Stored dataset items
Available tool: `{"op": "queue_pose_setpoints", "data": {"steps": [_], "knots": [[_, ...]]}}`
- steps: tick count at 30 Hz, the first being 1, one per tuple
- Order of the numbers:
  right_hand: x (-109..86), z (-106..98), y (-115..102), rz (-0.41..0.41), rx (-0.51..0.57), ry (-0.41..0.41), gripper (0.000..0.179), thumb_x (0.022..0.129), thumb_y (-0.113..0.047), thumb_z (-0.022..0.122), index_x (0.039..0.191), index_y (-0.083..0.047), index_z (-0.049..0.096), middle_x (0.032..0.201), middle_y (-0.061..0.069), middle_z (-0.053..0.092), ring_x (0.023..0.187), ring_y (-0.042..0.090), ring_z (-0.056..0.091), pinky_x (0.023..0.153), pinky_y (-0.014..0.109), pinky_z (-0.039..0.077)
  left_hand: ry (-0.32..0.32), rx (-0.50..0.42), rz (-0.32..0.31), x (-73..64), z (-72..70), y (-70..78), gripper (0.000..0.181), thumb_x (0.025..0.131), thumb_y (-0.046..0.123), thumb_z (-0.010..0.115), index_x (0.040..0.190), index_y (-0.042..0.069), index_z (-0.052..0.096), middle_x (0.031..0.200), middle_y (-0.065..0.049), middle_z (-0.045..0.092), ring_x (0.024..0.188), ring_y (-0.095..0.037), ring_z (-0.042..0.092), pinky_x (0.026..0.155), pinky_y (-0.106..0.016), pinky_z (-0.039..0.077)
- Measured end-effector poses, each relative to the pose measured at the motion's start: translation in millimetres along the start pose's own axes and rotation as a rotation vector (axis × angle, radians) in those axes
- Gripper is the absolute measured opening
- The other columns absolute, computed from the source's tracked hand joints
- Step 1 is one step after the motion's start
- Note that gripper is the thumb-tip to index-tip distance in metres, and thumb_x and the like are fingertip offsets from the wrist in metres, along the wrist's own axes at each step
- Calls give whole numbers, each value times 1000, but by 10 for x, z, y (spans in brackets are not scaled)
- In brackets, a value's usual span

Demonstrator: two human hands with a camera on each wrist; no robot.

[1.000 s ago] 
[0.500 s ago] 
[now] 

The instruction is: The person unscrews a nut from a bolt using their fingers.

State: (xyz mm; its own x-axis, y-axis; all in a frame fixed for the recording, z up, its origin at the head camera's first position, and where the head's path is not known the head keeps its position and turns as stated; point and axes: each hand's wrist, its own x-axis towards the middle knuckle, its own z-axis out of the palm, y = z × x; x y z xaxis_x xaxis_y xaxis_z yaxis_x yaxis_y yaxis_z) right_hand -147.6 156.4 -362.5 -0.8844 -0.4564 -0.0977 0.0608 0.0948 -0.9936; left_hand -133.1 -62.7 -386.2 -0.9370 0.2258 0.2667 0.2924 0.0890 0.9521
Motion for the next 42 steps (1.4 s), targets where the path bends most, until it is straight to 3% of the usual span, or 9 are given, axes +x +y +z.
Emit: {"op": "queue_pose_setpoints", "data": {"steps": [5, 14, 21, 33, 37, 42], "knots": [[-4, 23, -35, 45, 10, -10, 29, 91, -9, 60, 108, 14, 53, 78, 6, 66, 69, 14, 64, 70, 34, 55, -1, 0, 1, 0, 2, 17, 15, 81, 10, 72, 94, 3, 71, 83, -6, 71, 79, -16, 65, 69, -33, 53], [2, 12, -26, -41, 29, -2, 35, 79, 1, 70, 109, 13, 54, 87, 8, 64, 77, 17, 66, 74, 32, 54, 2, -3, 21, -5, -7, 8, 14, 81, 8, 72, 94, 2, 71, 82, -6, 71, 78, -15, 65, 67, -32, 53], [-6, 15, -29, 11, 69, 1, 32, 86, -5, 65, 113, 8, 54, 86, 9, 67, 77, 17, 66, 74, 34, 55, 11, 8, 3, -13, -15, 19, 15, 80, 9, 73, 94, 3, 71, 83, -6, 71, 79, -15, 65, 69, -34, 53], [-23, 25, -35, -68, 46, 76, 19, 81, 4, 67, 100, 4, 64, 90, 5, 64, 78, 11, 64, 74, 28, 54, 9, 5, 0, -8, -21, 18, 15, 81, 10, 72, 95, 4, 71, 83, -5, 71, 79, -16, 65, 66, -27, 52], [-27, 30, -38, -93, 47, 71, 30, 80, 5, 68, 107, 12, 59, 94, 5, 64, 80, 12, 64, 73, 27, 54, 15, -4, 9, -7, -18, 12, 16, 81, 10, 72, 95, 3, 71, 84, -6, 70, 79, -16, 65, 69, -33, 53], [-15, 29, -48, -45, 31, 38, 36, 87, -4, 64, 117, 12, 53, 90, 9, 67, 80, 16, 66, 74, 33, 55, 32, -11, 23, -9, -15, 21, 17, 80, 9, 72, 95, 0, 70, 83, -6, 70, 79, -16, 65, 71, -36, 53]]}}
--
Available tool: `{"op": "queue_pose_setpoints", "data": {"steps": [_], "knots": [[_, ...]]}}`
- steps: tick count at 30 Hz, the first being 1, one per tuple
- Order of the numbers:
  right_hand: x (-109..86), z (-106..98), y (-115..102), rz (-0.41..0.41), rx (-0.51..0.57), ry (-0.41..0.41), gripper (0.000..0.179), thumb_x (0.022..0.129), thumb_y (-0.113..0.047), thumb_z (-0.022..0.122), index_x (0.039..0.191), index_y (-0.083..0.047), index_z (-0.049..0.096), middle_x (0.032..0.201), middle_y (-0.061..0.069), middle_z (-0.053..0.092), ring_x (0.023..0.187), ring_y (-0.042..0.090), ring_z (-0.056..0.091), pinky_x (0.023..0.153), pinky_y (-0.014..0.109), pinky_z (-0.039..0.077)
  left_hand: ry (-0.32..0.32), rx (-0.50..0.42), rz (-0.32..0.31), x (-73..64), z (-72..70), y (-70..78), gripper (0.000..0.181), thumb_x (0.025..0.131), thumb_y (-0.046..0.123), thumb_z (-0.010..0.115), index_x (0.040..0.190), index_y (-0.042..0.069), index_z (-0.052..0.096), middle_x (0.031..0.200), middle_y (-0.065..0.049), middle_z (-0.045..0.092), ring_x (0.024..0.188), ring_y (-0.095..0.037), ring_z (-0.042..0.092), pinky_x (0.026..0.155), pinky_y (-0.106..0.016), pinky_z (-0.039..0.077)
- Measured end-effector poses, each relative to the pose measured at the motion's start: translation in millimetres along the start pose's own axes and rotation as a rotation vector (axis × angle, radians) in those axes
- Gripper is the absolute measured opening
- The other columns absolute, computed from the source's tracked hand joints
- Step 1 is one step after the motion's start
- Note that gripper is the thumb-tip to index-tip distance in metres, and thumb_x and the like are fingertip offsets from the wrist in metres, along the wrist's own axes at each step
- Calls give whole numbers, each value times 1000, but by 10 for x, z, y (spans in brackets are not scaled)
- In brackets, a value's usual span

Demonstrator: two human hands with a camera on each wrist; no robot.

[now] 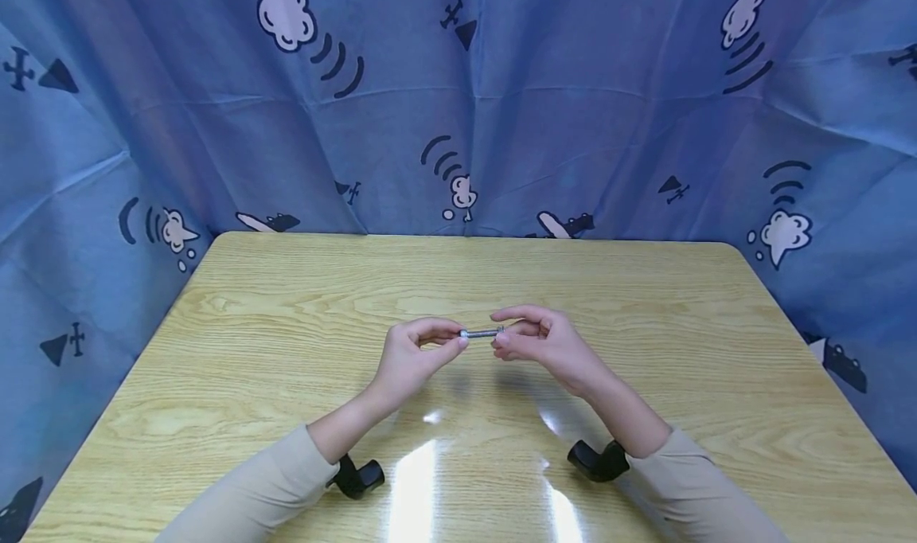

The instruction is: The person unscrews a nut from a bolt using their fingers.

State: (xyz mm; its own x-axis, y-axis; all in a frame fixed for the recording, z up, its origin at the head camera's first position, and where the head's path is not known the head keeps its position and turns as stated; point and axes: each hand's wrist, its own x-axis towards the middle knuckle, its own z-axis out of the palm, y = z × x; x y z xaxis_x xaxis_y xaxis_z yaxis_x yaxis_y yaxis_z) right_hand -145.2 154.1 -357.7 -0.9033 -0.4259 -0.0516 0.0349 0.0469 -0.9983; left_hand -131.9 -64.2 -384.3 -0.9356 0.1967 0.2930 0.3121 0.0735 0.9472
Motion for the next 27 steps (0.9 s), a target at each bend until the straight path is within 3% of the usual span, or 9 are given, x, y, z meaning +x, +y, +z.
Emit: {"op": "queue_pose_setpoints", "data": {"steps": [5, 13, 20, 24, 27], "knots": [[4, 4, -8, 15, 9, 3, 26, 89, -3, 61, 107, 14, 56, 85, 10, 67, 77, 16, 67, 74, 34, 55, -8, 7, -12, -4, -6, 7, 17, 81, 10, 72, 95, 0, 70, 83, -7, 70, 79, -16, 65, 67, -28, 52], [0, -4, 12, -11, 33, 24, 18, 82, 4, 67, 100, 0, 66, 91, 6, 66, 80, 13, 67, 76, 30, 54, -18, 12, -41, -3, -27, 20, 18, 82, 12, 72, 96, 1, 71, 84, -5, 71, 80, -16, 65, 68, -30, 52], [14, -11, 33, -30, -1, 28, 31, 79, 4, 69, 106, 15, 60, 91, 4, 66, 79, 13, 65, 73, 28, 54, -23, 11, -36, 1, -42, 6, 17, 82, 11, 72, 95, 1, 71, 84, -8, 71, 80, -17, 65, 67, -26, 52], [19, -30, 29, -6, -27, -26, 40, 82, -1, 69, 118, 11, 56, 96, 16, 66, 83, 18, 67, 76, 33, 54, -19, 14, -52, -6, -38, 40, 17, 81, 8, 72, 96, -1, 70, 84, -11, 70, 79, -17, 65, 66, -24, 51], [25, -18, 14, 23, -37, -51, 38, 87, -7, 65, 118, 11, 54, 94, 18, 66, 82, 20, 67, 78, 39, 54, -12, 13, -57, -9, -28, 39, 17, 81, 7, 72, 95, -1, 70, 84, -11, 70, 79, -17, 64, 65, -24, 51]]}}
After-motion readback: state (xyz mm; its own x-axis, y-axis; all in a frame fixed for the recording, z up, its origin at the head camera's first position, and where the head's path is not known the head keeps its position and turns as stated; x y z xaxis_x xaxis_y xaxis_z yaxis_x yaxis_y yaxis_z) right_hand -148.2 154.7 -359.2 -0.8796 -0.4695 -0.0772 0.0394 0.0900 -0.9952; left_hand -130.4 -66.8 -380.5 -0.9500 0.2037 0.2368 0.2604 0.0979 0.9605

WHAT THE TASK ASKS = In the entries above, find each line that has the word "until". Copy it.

SOLUTION BELOW =
Motion for the next 42 steps (1.4 s), targets where the path bends most, until it is straight to 3% of the usual span, or 9 are given, axes +x +y +z.
Motion for the next 27 steps (0.9 s), a target at each bend until the straight path is within 3% of the usual span, or 9 are given, x, y, z meaning +x, +y, +z.

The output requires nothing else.